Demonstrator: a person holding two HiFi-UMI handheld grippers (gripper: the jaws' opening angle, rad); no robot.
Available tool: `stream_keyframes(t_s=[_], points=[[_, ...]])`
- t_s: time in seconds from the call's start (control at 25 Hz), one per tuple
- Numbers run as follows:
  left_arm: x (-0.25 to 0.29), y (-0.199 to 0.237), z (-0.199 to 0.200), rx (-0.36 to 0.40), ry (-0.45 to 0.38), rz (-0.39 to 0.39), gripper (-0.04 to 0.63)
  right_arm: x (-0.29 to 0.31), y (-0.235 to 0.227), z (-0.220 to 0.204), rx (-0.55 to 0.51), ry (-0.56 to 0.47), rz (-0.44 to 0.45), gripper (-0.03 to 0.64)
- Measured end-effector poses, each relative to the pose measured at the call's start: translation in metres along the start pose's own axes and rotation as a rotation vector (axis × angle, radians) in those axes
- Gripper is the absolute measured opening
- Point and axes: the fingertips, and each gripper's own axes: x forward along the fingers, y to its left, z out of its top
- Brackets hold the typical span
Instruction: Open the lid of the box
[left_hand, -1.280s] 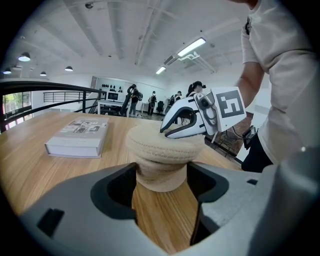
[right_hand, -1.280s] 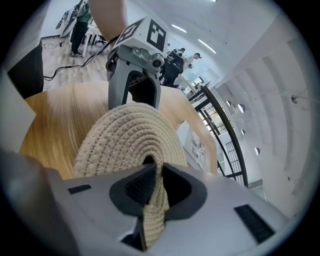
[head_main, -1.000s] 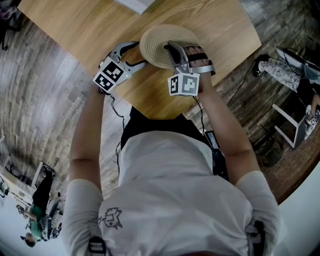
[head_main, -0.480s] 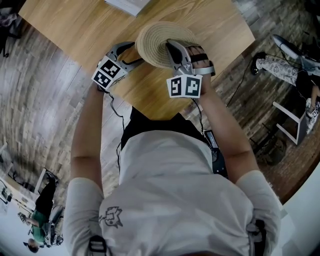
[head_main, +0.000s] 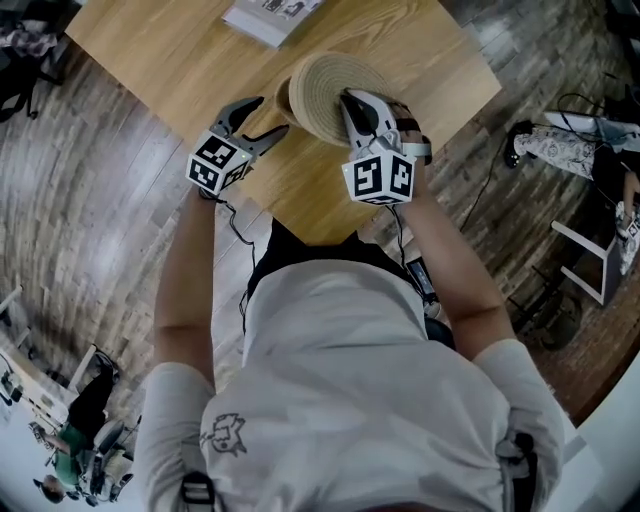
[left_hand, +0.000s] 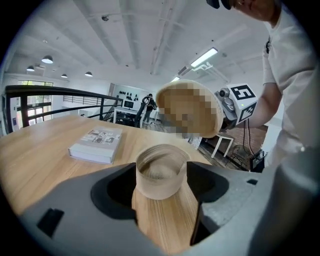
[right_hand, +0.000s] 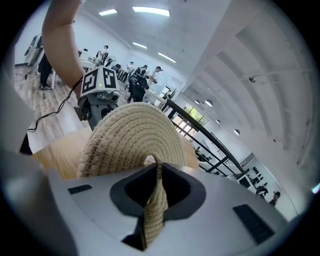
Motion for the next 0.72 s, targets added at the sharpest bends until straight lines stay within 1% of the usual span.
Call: stream_keyframes(t_s=[0.2,0.4,0.6,0.72], points=[[-0.017,-0.031,0.027,-0.023,-0.064,0.064,0.31,-0.027,-0.003,0.002,0.079,-0.058,0.014,0.038],[-0.03,-0.068,0.057,-0.049,-0.129,0.119,0.31,-0.06,-0.008,0.0,0.175,-0.12,0.054,0.037],[-0.032,-0.109,0.087,-0.043,-0.174,0.163,0.31,-0.1,-0.021,0.001,0.277,-0.191,0.079,0.037],[-0.036,-0.125,0.105,-0.09,-0.234,0.208,0.305,-0.121,-0.027,0.004,0.318,-0.248,0.095,0.037]])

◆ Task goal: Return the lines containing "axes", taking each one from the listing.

◆ Result:
- Measured end-effector poses, each relative to the pose measured at the call's start: translation in metres along the start pose's own axes and rotation as a rotation vector (axis × angle, radians) in those axes
- Point and axes: the fingertips, and each gripper's own axes: x forward along the fingers, y to its left, z out of its top

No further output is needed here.